Rock Trio Hits Groove Greatness

Blonde Redhead releases its sixth album, the one that might break some charts

Blonde Redhead is New York City’s most riveting resident underground rock trio. The international transplants who comprise the group—Kazu Makino from Japan and Simone and Amedeo Pace from Italy—have been crafting their unique sound for over ten years and have just returned from a much-needed hiatus with “Misery is a Butterfly,” the band’s sixth full album to date. “Misery” is a veritable masterpiece, the pinnacle work of a band that continues to mature and gain momentum with each album. Watching Blonde Redhead when they take the stage is always a visceral experience. So it should be no surprise that the band’s upcoming two-night gig at the Bowery Ballroom sold out weeks ago. I recently spoke with Amedeo Pace and Kazu Makino about their creative process and here’s what they had to say.

Xavier Firpi: Which kinds of art influence your music?

Pace: There’s so much. We all love art and movies and music. But it’s hard to say exactly what influences us. It’s more like an energy you get when you see something beautiful that really inspires you to want to make something beautiful as well. It’s not like you say, “Oh, I should think about my music like this painting because it’s the way I want people to see it.” It’s never that direct for us. It’s more like you go to the museum, you come home and you’re completely wired up and you say, “Oh, we should do this or we should do that.” You just feel all this energy coming at you when you’re in contact with beautiful art. With music it’s different. Like when you’re in New York and you go to a show and there’s this great band, it’s different. You can’t really come home and say, “Oh, we should sound more like them,” or “We should try what they’re doing as well.” You try to think of it differently and you get a rush of energy that pushes you to do what you’re doing, better. I think if we start thinking, “Oh, we should try and be more like them,” we’d be in big trouble. We wouldn’t get anywhere, I don’t think.

XF: How do you usually approach the songwriting process?

Pace: It’s kind of chaotic, really. We go in the studio and everybody starts playing different ideas. We play old songs and maybe a new idea will come from an old song. So it’s not like we spend time at home writing music. We don’t sit down and say, “Okay, let’s write a new song.” It wouldn’t work for us like that. We surround ourselves with ideas that come up spontaneously and then take it from there. Once the idea’s there, we work really hard on it. We spend a lot of time figuring out the melody and the other different parts. But at first it’s pretty much an unconscious procedure.

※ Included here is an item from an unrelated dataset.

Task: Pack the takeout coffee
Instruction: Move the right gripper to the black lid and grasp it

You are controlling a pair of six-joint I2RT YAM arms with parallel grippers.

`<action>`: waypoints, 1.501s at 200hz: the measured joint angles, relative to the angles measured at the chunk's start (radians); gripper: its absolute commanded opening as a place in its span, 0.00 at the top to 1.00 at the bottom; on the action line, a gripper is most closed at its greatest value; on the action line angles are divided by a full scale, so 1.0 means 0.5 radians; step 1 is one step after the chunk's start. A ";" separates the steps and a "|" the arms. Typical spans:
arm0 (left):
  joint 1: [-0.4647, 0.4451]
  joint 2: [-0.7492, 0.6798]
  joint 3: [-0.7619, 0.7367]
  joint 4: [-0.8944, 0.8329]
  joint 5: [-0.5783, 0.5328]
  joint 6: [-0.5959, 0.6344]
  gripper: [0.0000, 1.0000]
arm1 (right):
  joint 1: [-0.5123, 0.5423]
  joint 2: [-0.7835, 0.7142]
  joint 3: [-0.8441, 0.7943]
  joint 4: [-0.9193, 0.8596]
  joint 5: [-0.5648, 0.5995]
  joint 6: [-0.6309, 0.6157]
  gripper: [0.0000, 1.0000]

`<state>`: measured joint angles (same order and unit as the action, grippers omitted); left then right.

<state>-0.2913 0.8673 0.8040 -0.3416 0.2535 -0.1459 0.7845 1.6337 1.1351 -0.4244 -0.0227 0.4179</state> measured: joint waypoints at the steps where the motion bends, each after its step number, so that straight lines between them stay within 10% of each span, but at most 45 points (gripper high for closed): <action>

XF: Having two lead vocalists, how do you guys decide who will sing which songs?

Pace: It’s rare that we’re like, “I wanna sing this song—No, I wanna sing this song.” It’s the song that dictates who’s gonna sing it, pretty much. There’s some things I can’t sing and Kazu will sing those songs, and vice versa. It’s never a competition, who’s gonna sing what. There’s one song on “Misery is a Butterfly” that both of us wanted to sing, “Pink Love,” and we both sing it. But besides that it’s the song that decides whose vocals it needs. We’re both very limited in what we can sing and in a way it’s good ‘cause it dictates what’s gonna happen.

XF: What’s your least favorite thing about what you do? The studio? Soundcheck?

Makino: No, no—I love all that. I mean, even touring, I complain, of course, I whine, but I feel uneasy when we don’t go on tour, I feel quite frustrated. All the aspects that toughen you up are good because they make you feel like you can survive certain difficult moments. But the dreadful part is that you kind of make a fool of yourself day after day after day. There’s moments when you feel so ashamed of yourself and you just think, “Wow, this is so bad,” but then you’re doing it in front of so many people. Sometimes I think to myself, “I have a lot of nerve to do this!” Even last night, I was thinking: “I can’t believe I’m singing in front of these people”—I mean, I’m not a singer, you know? I thought to myself, “I bet there’s so many people in this room who can sing a lot better than me. I can’t believe I put these people through this!”

XF: Why did you title the new album “Misery is a Butterfly”?

Pace: I guess maybe I was projecting myself onto whatever’s around me. I started thinking how a butterfly seems to be completely out of proportion. The body’s really way too small for the size of the wings—the wings seem so heavy. I started imagining how they’re carrying those heavy, heavy wings, but then I thought that without the wings they’d be one of the ugliest things you’ve ever seen. Butterflies are a mystery, and so that’s how it ended up being “Misery is a Butterfly,” like misery is a mystery.

XF: Is playing New York different from playing other places?

Makino: Yeah. I feel so humble around where we live that to work myself up to playing a show is a bit difficult. You’re so used to going out to do laundry and then to see friends and then out to practice. Suddenly having all these people come out and see you—and I see so many familiar faces—it’s a bit scary. I feel like setting up on the floor and playing on the same level as the people in New York. I feel that that’s the more proper thing to do.

XF: What are three of the band’s favorite albums?

Pace and Makino: “Faith” by the Cure, George Harrison’s “Wonderwall” and the soundtrack to Godard’s “Contempt.”